Oh no, I' really sorry to read about Bubble's condition. Did the vet tell you what can be done?


----------



## ALR (Apr 16, 2014)

It's not a curable condition unfortunately. They'll give him tablets and we need to monitor to find out the right dosage. When I asked the vet about life expectancy, he sounded very dire. Basically we'll have to take one day at a time. Bubble might have weeks or months but generally cats don't live for more than 2 years on this condition.

I think the vet was saying it all depends on how effectively the tablets are working. If the tablets work he might have a normal enough life which is what I really hope for. He's just a year old so this has been devastating news


----------



## Britt (May 18, 2014)

Poor baby. I hope for him and you that those tabs will work.


----------



## catcoonz (Aug 4, 2012)

Hugs to you and Bubbles, sorry I have no advise to give you. xx


----------



## slartibartfast (Dec 28, 2013)

I'm so sorry.
Hope the tablets will work. Sending positive vibes, hugs and furry kisses from Potter.


----------



## Esemais (Sep 8, 2013)

Yes, unfortunately, I've had experience of it. 

It really all depends how advanced it is. My poor boy had to have so many tablets his kidneys couldn't cope anymore. What medication has he been given?

And I'm so sorry to read he's only a year old.


----------



## ALR (Apr 16, 2014)

Thanks everyone for your good wishes. 

Esemais: I'm going to pick him up at 5 pm. I'll know then what medication he's been given. I'm not sure what questions to ask the vet and I feel a bit numb so my head is not working properly. 

Could you let me know a bit more of the meds the vet gave you. Bubble is meant to have another ultra sound in 3 weeks then 3 months. If he makes it that far. 

Could I ask, what was the quality of life of your cat? If you don't mind me asking, how long did your cat live?


----------



## Polski (Mar 16, 2014)

Can I ask how he came to be diagnosed? Isnt Bubbles the one recently neutered?


----------



## ALR (Apr 16, 2014)

Yes he's was neutered last week. He also had an accident and was diagnosed with a broken rib so the vet put him under anaesthetic to do both the X-rays and neutering.

He was fine before the accident. Only after the op the vet could hear a murmur but it was soft at first. 

He went off his food this week so we took him back and were shocked to hear the vet say he had a loud murmur. We thought he might be off his food because the rib was still painful and he's been off his pain medication.


----------



## Esemais (Sep 8, 2013)

ALR said:


> Thanks everyone for your good wishes.
> 
> Esemais: I'm going to pick him up at 5 pm. I'll know then what medication he's been given. I'm not sure what questions to ask the vet and I feel a bit numb so my head is not working properly.
> 
> ...


He was on frusemide, fortekor, cardisure, and asprin.

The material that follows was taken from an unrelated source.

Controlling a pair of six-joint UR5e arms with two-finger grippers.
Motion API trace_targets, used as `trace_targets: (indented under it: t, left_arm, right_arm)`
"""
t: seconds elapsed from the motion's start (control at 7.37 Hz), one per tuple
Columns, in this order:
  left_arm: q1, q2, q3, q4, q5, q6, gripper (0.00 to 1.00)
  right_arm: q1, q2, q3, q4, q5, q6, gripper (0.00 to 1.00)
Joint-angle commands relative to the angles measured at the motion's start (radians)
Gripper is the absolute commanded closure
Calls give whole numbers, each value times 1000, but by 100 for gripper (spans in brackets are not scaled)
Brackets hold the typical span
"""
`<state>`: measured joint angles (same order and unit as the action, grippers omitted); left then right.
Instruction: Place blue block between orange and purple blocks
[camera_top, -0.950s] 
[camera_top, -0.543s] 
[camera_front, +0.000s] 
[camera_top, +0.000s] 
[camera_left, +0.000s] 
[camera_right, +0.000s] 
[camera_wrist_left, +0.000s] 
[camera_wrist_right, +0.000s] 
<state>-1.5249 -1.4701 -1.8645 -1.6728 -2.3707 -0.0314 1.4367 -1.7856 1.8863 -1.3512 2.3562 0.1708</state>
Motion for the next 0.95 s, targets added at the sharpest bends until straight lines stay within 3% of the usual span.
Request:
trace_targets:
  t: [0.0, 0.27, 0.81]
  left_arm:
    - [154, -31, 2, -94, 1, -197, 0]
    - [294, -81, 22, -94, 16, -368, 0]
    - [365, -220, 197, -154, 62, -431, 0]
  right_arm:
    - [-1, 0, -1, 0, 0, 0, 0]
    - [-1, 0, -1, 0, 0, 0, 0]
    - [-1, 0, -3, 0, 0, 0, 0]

His heart stabilised, and he was doing really well on the meds, they gave him a month, he lived for six months, and they were really good months at first, it was like there was nothing wrong with him, he was eating as usual, playing as usual, gained the weight he had lost. But he very quickly went downhill towards the end because of the effects the drugs were having on his kidneys. We took him to a specialist in Chester but there was nothing they could do.

Frusemide is a very harsh drug on the kidneys, if it has to be given at a high dose.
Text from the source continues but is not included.